Sementara itu, dari awak media prihatin atas kejadian ini dan berupaya menjembatani dialog antara orang tua siswa dan pihak sekolah. Namun hasilnya nihil. Sekolah berdalih terikat oleh 'aturan internal".
"Ini bukan hanya persoalan tunggakan. Ini tentang hak anak atas masa depan. Menahan ijazah berarti menyandera harapan mereka," tegas Nyok dari salah satu Media Online.
Lebih jauh ia menjelaskan bahwa, Ariefal seharusnya sudah duduk di bangku kelas 2 SMA, sementara adiknya seharusnya menyelesaikan SMP tahun ini.

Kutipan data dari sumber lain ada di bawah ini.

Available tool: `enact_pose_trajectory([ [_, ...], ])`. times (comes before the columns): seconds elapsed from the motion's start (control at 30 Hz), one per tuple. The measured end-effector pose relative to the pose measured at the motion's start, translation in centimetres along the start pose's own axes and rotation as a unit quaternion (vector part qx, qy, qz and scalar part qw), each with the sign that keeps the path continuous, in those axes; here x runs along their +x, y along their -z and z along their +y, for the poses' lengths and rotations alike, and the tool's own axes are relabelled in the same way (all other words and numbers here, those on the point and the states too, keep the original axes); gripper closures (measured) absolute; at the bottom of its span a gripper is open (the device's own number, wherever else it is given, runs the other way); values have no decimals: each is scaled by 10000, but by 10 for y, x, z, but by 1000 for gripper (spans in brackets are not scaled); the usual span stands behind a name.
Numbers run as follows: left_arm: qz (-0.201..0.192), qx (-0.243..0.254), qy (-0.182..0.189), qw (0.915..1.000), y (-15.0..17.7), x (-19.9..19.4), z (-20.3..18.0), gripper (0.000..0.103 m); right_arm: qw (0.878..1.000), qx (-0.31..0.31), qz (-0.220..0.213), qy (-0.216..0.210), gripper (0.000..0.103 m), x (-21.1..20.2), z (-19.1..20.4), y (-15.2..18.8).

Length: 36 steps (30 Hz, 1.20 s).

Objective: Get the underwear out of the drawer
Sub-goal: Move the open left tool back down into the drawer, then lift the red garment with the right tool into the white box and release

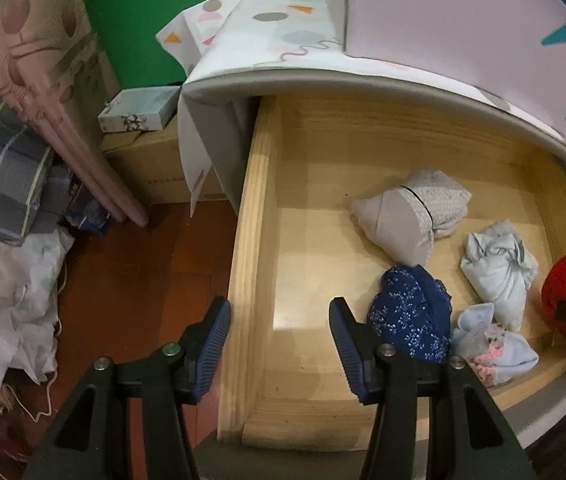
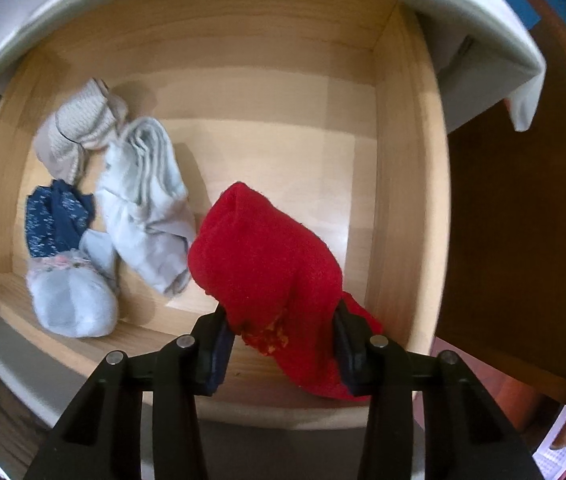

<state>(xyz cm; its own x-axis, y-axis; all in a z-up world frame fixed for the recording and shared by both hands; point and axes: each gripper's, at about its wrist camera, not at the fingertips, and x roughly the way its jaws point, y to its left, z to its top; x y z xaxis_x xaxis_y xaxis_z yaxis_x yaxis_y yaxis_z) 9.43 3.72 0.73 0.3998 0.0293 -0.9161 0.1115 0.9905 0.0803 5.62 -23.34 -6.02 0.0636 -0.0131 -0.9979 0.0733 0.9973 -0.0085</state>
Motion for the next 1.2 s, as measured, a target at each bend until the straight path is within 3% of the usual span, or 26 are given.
enact_pose_trajectory([
  [0.4, -230, -214, 12, 9995, 3, -6, 7, 50, 9989, -205, -417, -80, 63, -80, -2, -6],
  [0.8, -357, -30, -115, 9993, 5, -12, -3, 50, 9927, -314, -1162, -58, 63, -179, -2, -24],
  [1.0, -375, -18, -118, 9992, 6, -11, -4, 50, 9864, -183, -1632, -90, 63, -221, -1, -51],
  [1.2, -372, 24, -117, 9992, 6, -11, -6, 50, 9807, -88, -1942, 207, 63, -242, 0, -92],
])
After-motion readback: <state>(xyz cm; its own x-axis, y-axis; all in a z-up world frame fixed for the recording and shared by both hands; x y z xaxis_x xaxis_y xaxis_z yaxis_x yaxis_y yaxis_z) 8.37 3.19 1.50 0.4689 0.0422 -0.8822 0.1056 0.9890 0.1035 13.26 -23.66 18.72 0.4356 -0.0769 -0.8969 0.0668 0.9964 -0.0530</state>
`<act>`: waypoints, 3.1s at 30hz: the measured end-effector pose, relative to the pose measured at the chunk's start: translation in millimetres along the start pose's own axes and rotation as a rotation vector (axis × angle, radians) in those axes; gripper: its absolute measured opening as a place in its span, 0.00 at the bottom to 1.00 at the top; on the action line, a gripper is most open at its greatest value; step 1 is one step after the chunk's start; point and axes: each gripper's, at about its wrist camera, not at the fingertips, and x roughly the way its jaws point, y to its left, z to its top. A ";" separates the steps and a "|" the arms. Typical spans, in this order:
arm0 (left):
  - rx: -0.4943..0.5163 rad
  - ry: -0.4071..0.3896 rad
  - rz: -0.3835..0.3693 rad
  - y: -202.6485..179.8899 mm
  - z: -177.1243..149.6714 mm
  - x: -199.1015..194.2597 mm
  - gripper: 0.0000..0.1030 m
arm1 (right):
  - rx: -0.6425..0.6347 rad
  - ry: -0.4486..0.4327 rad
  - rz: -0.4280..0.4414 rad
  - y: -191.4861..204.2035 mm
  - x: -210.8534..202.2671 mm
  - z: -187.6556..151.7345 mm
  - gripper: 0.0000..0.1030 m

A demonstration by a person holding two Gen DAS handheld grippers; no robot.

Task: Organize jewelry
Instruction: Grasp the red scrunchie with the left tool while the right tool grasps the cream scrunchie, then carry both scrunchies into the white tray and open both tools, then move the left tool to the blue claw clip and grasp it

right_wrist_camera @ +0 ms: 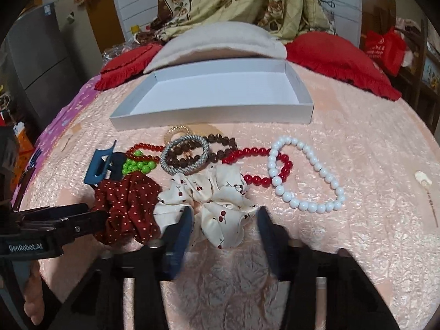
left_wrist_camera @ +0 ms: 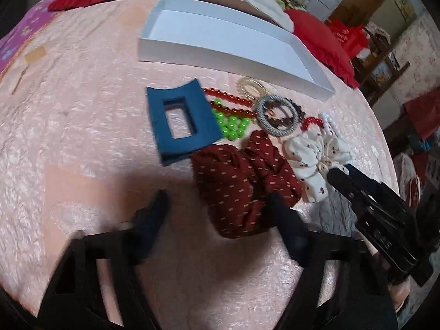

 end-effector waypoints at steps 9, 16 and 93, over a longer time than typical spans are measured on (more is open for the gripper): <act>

"Namun karena ijazah tak kunjung bisa diambil, keduanya kini tidak bisa melanjutkan pendidikan" jelasnya.
Terpisah, sang ibu pun turut berkomentar bahwa, mereka kini menggantungkan harapan besar kepada Gubernur Dedi Mulyadi dan Bupati Bogor Rudy Susmanto.
"Kami mohon pemerintah turun tangan. Berikan kami jalan. Setidaknya buatkan skema cicilan atau bantuan. Anak-anak kami ingin sekolah, bukan menyerah pada kemiskinan," ungkap sang ibu dengan mata berkaca-kaca.
Penahanan ijazah oleh sekolah terhadap siswa miskin bukan hanya melanggar aturan, tapi juga menanamkan luka sosial dan memperlebar jurang ketimpangan. Ketika uang dijadikan syarat, pendidikan pun berubah dari hak menjadi barang dagangan.